[TASK]: Look through the records below for the line with "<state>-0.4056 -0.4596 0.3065" and the line with "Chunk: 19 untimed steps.", then return those lines and all lines between, exactly.

SOURCE MATERIAL Start Marker

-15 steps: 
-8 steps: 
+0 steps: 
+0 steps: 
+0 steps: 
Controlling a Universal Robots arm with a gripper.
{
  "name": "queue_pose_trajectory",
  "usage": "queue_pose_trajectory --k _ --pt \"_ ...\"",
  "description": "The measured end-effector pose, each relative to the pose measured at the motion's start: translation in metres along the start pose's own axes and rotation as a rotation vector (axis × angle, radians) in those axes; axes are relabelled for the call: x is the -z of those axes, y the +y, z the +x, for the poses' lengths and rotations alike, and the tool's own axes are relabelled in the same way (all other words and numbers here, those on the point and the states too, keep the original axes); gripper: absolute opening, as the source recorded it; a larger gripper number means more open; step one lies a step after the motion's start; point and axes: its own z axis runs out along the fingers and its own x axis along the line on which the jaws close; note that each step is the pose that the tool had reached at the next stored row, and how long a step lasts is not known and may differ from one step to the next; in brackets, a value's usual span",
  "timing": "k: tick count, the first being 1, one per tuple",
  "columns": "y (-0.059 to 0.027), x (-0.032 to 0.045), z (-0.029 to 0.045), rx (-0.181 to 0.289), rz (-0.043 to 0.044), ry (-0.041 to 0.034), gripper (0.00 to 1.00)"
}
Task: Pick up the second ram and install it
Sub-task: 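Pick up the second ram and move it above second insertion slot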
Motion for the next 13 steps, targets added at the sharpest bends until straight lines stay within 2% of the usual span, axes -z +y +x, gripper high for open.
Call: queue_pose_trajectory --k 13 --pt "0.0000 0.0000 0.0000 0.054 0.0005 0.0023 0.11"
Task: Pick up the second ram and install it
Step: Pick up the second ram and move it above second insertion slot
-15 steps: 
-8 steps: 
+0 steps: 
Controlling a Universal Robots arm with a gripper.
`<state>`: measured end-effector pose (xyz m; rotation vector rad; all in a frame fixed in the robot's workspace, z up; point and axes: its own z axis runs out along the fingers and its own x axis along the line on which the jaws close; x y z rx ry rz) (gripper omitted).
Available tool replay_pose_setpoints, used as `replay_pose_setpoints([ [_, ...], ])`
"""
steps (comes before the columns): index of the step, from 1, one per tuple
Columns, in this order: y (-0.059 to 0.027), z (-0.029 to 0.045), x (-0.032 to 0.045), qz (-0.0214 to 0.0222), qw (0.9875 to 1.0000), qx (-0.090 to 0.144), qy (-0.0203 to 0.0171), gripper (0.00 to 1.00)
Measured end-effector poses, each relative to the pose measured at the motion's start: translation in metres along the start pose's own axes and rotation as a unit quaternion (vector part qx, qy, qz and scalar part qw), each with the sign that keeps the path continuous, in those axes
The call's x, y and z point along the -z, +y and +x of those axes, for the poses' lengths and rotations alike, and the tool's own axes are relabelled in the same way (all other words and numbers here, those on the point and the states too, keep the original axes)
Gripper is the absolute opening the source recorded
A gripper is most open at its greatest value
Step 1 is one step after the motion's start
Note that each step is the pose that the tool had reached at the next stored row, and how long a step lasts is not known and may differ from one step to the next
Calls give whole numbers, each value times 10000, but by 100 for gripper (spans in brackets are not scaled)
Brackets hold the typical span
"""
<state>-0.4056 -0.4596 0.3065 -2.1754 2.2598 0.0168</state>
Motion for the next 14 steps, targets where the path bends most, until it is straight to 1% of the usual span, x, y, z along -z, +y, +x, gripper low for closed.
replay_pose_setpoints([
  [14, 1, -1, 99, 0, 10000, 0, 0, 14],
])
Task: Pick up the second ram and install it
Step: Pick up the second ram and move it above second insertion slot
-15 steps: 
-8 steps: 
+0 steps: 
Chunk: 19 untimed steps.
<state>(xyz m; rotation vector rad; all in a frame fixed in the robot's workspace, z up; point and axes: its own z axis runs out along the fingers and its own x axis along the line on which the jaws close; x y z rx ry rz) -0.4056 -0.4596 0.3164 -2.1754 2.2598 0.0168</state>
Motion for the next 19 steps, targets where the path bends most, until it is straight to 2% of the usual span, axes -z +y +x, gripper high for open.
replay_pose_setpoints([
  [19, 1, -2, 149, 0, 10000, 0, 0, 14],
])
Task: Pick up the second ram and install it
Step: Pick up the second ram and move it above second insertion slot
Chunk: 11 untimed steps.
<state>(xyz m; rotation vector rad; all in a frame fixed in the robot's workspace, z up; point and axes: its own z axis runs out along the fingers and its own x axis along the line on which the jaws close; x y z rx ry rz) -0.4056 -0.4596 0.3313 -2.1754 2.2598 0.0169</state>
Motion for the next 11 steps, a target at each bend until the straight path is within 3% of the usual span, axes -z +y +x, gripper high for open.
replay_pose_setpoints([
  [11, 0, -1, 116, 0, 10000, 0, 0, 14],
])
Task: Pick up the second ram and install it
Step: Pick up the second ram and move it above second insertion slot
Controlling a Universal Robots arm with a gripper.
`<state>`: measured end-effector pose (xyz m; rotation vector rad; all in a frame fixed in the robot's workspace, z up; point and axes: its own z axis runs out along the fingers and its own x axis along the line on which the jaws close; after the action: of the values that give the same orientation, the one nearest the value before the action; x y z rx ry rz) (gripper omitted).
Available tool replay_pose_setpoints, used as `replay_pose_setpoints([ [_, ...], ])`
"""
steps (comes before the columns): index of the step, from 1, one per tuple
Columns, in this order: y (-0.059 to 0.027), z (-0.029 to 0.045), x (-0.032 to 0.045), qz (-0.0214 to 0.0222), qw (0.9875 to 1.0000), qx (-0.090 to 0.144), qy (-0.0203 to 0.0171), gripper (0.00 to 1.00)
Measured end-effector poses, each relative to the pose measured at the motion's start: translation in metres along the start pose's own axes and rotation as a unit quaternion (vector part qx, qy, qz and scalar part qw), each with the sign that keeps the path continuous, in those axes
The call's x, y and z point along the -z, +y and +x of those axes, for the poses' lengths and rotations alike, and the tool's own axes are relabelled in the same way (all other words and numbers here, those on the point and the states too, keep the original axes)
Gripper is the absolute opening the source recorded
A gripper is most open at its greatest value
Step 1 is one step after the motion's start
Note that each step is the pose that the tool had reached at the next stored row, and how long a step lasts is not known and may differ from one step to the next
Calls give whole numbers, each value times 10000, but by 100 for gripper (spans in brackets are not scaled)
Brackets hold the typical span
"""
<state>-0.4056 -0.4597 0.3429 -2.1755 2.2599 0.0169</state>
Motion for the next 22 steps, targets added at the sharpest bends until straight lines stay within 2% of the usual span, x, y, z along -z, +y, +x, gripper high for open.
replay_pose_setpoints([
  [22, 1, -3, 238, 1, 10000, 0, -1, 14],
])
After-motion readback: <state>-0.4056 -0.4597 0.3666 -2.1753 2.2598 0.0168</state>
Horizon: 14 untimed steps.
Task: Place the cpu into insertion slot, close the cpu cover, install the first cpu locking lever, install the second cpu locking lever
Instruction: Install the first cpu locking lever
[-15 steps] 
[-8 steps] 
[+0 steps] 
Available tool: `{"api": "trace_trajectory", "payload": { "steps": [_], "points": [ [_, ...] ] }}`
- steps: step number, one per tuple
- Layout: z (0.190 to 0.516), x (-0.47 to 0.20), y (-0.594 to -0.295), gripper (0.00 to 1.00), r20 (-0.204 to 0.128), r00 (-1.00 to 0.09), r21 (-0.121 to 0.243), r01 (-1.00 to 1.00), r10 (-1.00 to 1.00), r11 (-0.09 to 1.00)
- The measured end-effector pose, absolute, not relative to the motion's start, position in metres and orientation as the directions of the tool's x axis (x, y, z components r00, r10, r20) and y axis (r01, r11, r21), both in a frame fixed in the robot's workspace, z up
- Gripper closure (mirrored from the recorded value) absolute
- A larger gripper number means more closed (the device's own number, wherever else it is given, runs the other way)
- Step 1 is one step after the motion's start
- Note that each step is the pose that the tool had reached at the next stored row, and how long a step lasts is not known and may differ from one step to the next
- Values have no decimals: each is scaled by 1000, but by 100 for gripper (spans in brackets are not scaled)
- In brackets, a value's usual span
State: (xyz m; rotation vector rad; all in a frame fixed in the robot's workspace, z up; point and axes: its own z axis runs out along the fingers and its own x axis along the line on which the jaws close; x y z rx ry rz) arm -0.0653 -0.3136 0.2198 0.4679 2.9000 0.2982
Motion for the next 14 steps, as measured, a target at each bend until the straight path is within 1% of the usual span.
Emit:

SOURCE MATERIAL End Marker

[ANSWER AREA]:
<state>-0.4056 -0.4596 0.3065 -2.1754 2.2598 0.0168</state>
Motion for the next 14 steps, targets where the path bends most, until it is straight to 1% of the usual span, x, y, z along -z, +y, +x, gripper low for closed.
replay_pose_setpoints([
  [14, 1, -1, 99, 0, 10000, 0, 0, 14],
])
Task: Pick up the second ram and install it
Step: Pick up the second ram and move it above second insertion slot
-15 steps: 
-8 steps: 
+0 steps: 
Chunk: 19 untimed steps.

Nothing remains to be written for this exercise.